### Your assignment
Search the records for "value". Copy every line where it appears.

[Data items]
+-------+

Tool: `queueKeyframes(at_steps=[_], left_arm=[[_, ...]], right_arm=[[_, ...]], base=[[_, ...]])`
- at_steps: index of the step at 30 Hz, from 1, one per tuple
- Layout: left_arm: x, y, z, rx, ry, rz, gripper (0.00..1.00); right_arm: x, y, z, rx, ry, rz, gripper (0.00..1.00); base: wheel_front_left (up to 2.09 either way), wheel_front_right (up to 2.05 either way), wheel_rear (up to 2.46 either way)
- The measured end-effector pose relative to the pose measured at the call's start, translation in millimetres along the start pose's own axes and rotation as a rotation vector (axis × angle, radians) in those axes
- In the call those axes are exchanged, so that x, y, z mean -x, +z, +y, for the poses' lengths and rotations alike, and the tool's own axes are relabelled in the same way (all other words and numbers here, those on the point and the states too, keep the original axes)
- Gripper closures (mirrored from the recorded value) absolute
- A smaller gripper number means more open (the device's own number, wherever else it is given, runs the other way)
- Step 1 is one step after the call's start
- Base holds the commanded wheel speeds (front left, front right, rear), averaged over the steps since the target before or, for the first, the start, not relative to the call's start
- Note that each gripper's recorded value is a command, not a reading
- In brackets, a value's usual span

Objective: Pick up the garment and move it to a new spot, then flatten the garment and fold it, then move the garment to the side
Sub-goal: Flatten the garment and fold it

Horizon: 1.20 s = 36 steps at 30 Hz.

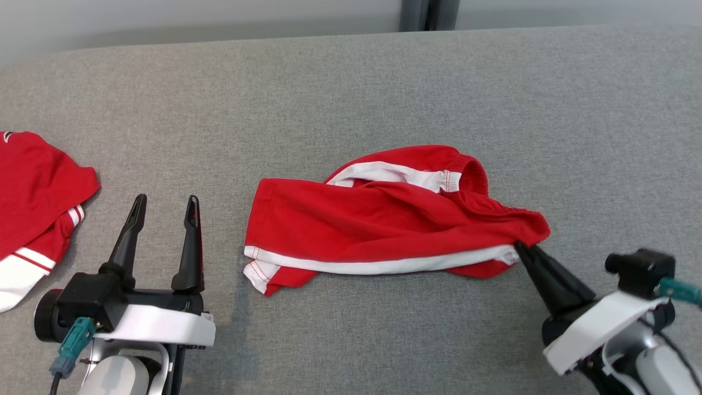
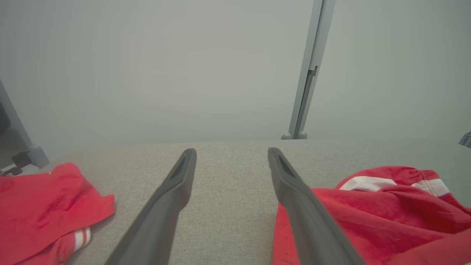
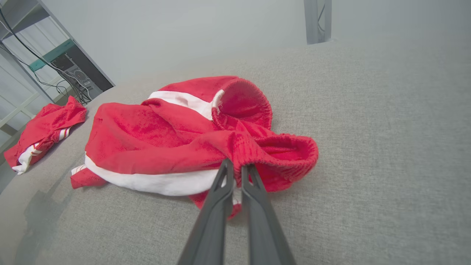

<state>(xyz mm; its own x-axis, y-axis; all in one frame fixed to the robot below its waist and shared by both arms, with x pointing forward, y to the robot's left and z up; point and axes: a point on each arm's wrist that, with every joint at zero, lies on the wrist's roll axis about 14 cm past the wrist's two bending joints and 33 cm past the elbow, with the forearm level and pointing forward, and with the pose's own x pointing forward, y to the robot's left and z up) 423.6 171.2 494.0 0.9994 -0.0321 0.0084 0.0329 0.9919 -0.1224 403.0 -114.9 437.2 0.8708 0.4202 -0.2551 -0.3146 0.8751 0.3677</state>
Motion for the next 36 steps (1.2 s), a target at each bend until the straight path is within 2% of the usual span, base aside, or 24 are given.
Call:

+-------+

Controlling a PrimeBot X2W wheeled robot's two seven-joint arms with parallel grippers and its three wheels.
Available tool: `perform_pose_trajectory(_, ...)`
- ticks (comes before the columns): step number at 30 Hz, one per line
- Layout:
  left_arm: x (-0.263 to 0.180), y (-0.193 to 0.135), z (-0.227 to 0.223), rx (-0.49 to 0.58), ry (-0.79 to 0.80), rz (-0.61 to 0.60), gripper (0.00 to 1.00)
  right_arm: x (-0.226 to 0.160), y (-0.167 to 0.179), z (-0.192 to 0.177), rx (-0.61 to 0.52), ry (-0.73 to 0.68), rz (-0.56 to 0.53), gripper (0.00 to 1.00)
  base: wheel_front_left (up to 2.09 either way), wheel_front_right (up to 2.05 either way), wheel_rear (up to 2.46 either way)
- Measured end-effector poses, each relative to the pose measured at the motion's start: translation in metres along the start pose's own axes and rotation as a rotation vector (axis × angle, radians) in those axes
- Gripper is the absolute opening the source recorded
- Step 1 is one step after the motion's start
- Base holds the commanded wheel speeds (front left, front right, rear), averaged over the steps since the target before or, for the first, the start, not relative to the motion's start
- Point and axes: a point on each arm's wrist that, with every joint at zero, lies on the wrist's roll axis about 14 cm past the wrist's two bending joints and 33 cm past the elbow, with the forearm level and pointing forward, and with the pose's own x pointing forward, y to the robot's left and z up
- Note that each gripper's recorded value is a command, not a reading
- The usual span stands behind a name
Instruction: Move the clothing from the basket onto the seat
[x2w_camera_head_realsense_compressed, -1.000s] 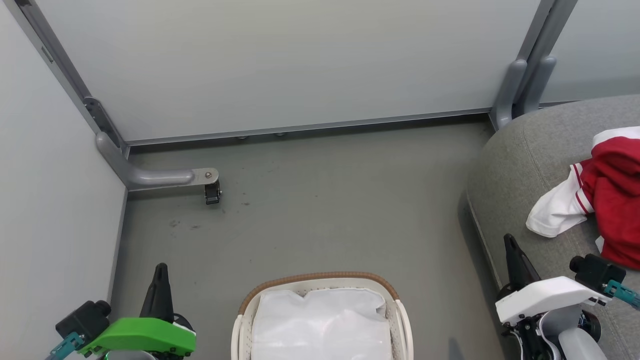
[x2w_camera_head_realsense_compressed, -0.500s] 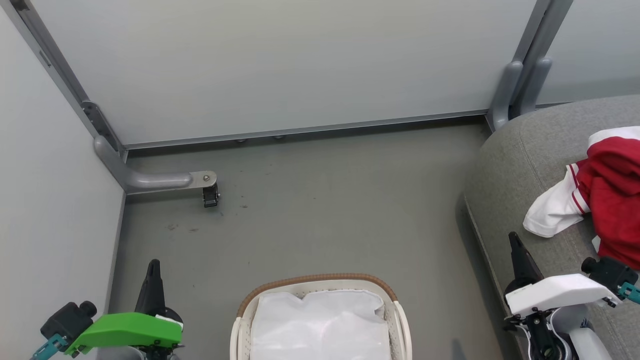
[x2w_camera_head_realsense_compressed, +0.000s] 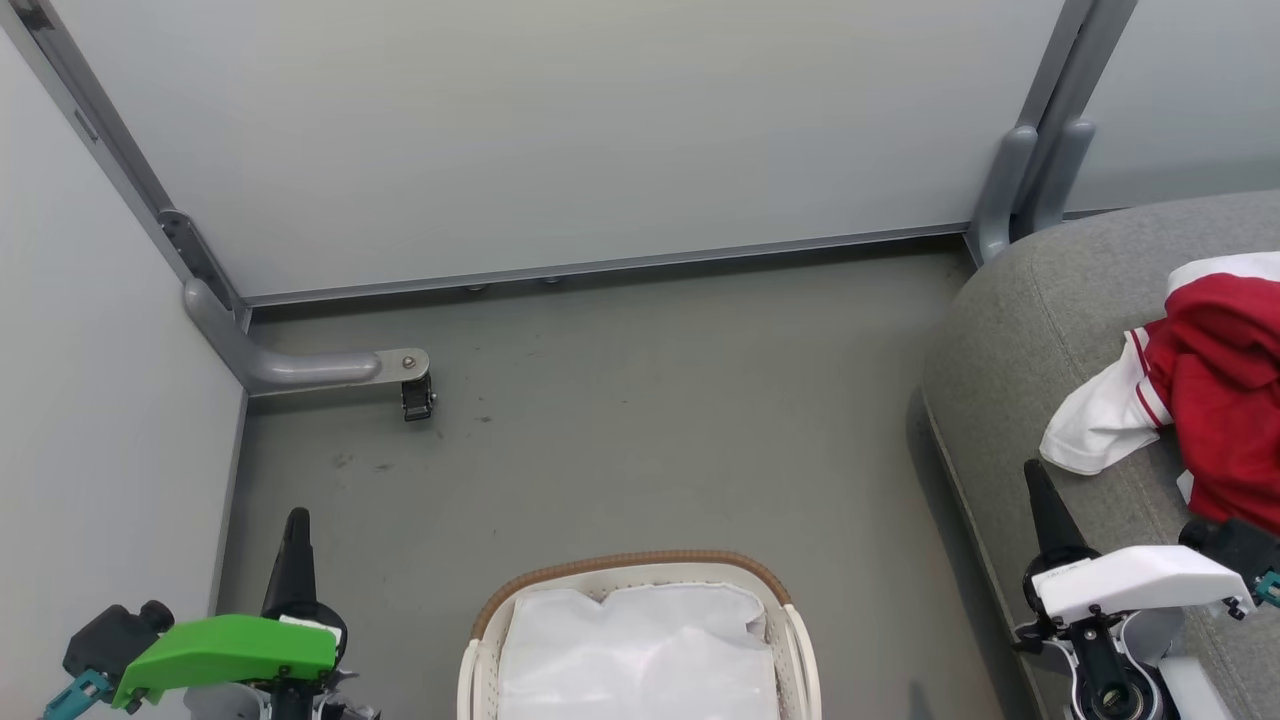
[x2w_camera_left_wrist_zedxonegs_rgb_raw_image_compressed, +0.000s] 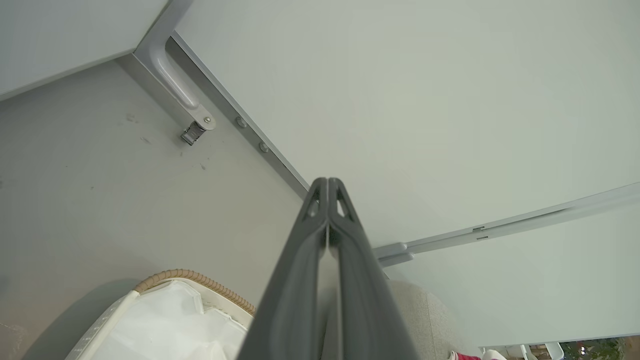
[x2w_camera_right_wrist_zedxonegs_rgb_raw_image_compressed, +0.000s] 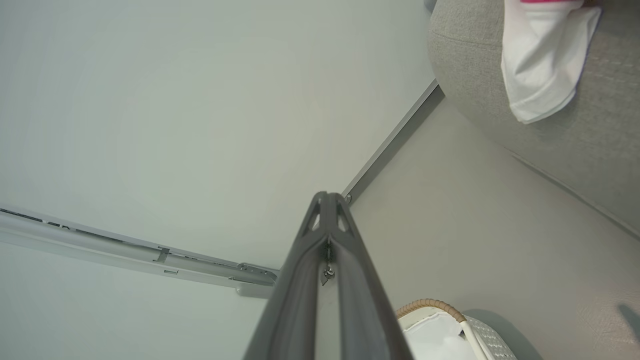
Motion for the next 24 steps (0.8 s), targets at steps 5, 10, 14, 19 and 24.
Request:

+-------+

### Exercise result
- Gripper closures (mirrored from the recorded value) absolute
- Note that each gripper's recorded value is a command, not a reading
- In brackets, a value's usual span
- Note that each gripper's recorded value is a command, not a reading

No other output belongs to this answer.